Introducing go-cdc-chunkers: chunk and deduplicate everything

10 points by poolpOrg


xfbs

Can I just point out that content-defined chunking is amazing. There are great Rust libraries for it too.

If you don’t understand it, let me illustrate: let’s say you chunk content into 8kb chunks, and send the hashes over. If you insert a byte anywhere, all of the hashes change. Which sucks if you use that for data deduplication or storage.
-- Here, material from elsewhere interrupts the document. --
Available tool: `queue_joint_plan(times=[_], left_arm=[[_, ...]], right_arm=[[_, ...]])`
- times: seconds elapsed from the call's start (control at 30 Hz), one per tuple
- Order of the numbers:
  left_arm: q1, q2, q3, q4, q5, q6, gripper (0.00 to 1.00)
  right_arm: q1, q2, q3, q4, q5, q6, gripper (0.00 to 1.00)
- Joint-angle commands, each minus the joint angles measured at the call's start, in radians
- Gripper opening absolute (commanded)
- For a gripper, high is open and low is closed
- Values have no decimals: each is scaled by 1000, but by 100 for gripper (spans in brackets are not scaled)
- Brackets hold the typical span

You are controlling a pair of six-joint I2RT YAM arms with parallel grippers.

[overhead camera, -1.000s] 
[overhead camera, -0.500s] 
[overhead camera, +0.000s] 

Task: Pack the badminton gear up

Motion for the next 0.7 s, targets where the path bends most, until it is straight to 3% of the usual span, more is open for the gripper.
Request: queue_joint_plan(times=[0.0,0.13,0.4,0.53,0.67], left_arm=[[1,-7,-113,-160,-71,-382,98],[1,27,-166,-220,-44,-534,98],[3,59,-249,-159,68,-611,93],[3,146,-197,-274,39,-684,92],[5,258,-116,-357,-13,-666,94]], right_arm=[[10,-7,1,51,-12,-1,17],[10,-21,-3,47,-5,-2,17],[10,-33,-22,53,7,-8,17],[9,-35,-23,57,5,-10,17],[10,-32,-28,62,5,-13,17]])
Witj CDC, you use a probabilostic method (hash function over windows) to determine where to split. So in the best case, you just habe a single chunk with a different hash that is one byte longer.

cblake

For its early history, this was referred to as the “rsync algorithm”. Or, I don’t know, maybe Tridge didn’t invent it either? A 72 LoC implementation in Nim is here. That actually is maybe 2X longer than it really needs to be since it tries to do N statistically independent framings (as a false positive mitigation strategy) and includes CLI documentation and such. The super easy and pretty fast way to go here is Bob Uzgalis’ BuzHash which I sadly now see via a quick web search is being widely confused with Bob Jenkins’ various hashes, but they’re probably all AI slop. Anyway, unless your CDC hash is so good there is no need for a secondary cryptographic hash, the crypto hash is probably your bottleneck in most scenarios.